> _Task requirements_:
Examine each line of the listing below. Copy those in which the string "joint" appears.
[Opening Source material section]
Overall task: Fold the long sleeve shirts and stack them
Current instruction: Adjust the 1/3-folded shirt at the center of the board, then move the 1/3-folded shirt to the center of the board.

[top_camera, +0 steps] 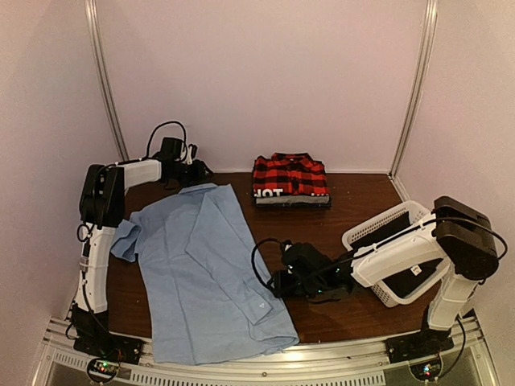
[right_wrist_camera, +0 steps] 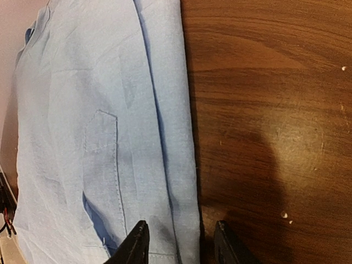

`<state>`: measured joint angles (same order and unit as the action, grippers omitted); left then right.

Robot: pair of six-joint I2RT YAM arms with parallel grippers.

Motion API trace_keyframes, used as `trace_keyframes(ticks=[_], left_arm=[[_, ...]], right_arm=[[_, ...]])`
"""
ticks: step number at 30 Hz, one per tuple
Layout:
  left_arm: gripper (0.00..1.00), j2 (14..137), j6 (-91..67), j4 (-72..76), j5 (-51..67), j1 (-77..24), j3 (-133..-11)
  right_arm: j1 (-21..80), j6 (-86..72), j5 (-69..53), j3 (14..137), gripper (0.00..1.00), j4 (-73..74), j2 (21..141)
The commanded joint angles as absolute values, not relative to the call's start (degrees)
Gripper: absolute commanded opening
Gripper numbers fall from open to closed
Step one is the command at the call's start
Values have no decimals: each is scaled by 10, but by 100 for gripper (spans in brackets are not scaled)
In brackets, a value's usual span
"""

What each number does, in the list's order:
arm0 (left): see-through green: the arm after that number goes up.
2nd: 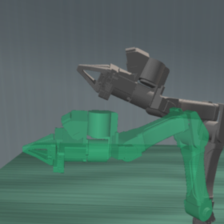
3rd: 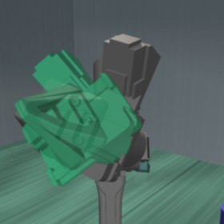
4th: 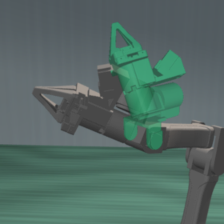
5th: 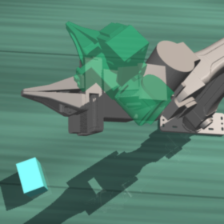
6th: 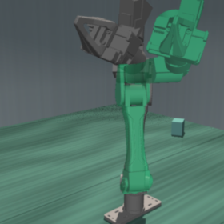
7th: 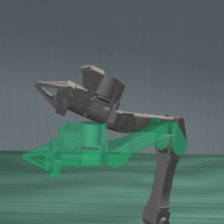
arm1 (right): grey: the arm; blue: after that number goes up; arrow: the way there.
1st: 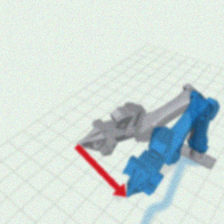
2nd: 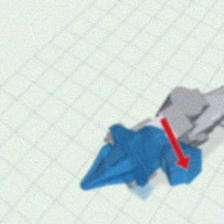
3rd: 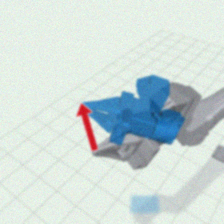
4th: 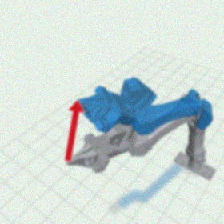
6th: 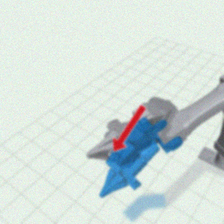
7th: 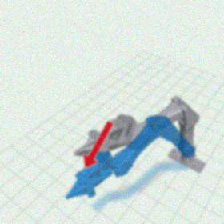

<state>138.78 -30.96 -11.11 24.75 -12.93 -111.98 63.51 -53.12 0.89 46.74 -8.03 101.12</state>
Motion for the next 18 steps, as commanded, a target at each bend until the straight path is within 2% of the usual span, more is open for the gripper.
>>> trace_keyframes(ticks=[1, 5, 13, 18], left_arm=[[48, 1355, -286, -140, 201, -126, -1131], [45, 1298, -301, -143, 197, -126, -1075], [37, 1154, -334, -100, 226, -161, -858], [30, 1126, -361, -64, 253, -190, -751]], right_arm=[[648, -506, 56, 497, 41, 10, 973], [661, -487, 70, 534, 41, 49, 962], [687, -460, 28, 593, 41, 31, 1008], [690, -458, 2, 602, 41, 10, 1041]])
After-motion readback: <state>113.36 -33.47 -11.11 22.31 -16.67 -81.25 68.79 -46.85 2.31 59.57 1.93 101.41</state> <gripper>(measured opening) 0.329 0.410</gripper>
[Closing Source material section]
> _Exercise answer_:
`<state>`: measured joint angles (same order and unit as the action, grippers omitted); left then right.
Robot: pair of six-joint I2RT YAM arms with parallel grippers.
The commanded joint angles as absolute values, not relative to the call's start (degrees)

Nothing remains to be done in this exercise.